早瀬は今、研究と口にした。ロッソの聞いた噂に信憑性が出たと分かり、胸がはずんだ。
――君は理知的で、かつ変異した存在のようだな。その身体は頑強な一方でしなやかだ。弾丸を弾き、人をたやすく引き裂くだけでなく、鋼鉄の扉を破ることすら可能とする。いやはや。果たしてこんな化物を、人類は太刀打ちできるのか。甚だ疑問だねぇ。
早瀬はそう言いつつ、わざとらしく頭を振った。本心の言葉ではない。
――しかしね、私も研究者として1つの成果を手にしたよ。アイザック・レアボイル氏からゾンビ村での戦闘をヒアリングして、私はピンときたんだ。これまで仮説止まりだった論理に、裏付けをプレゼントされた気分さ。それからは早かったよ。

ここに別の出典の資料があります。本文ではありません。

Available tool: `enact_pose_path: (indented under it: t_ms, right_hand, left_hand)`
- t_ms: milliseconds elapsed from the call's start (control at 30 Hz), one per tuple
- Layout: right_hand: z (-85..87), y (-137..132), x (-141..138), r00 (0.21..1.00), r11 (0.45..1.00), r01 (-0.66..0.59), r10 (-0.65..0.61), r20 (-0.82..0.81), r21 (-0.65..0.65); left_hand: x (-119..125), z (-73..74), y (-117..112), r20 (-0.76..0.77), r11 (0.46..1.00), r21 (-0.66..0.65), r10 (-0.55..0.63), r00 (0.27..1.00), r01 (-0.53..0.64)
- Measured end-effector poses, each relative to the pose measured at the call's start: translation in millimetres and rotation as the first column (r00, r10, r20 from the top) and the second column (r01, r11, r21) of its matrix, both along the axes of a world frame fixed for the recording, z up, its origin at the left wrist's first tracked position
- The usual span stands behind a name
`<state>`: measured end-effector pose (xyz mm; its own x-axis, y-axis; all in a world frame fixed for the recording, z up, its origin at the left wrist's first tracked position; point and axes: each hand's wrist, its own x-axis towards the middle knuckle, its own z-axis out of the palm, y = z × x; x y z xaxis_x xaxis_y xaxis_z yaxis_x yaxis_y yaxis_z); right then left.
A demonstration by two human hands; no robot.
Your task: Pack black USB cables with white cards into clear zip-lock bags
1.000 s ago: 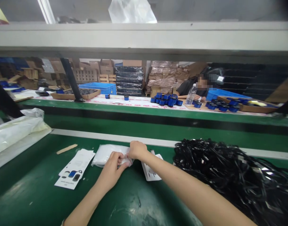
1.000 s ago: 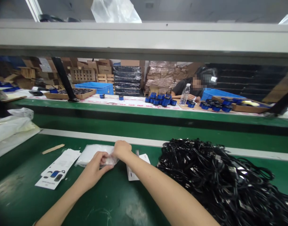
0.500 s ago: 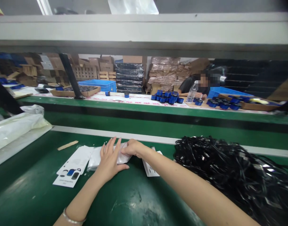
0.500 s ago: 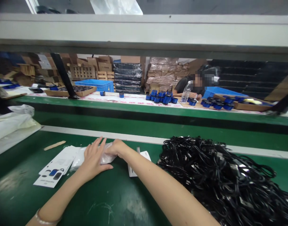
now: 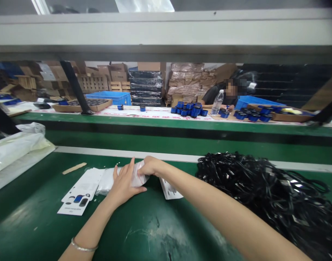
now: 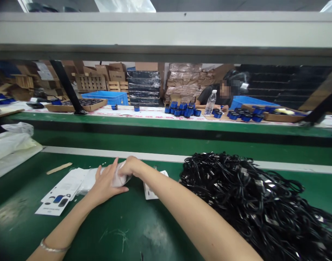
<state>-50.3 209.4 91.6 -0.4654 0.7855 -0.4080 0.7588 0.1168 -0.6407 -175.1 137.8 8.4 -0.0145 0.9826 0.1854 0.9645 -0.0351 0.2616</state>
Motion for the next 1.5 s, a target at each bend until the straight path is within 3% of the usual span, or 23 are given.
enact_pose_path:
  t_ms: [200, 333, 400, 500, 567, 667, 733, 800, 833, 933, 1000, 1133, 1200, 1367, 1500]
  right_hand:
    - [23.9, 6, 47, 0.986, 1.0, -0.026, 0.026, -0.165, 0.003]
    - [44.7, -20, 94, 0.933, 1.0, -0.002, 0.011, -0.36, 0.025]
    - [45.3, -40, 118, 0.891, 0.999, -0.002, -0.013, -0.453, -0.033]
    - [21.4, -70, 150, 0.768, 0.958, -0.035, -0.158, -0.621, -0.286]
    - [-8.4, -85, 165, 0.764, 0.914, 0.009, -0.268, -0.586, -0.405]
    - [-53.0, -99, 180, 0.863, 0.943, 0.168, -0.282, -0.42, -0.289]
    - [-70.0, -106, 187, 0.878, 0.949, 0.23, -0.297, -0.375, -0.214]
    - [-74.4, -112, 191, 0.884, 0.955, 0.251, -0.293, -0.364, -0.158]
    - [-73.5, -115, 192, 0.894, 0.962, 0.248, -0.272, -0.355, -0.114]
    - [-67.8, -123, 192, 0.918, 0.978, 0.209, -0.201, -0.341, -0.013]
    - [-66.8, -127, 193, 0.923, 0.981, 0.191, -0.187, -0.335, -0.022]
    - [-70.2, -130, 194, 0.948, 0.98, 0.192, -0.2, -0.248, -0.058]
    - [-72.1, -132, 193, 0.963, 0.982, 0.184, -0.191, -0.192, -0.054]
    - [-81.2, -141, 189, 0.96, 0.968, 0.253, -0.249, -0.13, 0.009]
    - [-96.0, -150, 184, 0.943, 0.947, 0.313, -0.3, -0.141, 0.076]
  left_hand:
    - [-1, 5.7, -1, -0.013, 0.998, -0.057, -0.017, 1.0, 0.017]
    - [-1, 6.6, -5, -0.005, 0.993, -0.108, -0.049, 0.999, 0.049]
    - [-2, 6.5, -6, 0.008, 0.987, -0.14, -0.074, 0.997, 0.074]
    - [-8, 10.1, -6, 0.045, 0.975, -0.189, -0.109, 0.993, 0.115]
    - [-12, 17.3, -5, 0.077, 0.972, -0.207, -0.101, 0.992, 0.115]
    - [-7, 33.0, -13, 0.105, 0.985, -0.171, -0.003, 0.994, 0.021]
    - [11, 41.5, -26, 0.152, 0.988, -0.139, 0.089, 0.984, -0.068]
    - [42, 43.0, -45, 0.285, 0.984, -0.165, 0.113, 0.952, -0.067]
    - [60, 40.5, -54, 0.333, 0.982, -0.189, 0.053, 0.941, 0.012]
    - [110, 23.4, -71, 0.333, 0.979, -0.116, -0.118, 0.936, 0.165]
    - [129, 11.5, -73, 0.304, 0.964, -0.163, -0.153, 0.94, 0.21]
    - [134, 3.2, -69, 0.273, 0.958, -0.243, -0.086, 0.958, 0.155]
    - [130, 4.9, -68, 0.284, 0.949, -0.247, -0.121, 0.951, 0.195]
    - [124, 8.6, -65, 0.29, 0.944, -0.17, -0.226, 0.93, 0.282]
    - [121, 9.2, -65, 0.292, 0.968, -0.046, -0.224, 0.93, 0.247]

それから早瀬は身震いしてみせると、興奮したように早口になった。
――実はこれまでの実験で分かったことがある。ゾンビと一括りに言うには、実に多様な生物であると。損傷の修復が早いもの、血が凝固しやすいもの、いろいろだ。何が明暗を分けているのかと言うと、それはもちろん、感染前の身体の性質に依存するのだが……もっと重要な事実が存在する事を君は知ってるかね、えぇ?
早瀬はここまでワンブレスで言い切った。そして深く息を吸い込んでは、持論を叫んだ。
――そう、感情だ。ゾンビウィルスは感情に、とりわけゾンビ化する瞬間の感情に大きく左右される事がわかった。ありえるか。宿主の心持ちによって変化するウィルスなど、かつて存在しただろうか? もしかするとゾンビは人類の進化した姿かもしれない。どう思うかね。変異種の力を得たデッドウォークよ、えぇ?
ここで、しびれを切らしたのか、隣のアイザックが口を挟んだ。苛立ちを感じさせる声だった。
――早瀬、さっさとやれ。御託なら全てが終わってから存分に語れ。
――つれないですね。まぁやりますとも。そのかわり、あの変異種を献体していただく約束をお忘れなきよう。
――好きにしろ。あれを倒せるなら何だっていい。
――と、いうわけだ。理知的な変異種よ。講義はこれまで。あとは君を無力化してから、ジックリと続けようか。じっくりとねぇ……。
そのとき、部屋の片隅でガラス管が動いた。内側に満たされた液体は周囲に溢れ出し、それも白い煙となって消えた。
白煙の中で赤黒い何かが蠢く。人型だ。白濁した瞳、黒く炭化した肌に無数の赤い筋が走る。
僕は思わず自分の手足を見た。眼の前のゾンビと酷似していた。
――さぁやれ! 殺し合え! どちらがより優れているか、ここで観察させてもらおうじゃないか!
早瀬がスピーカー越しに叫ぶと、新手のゾンビも高らかに吠えた。その声は、憤怒に満ちていた。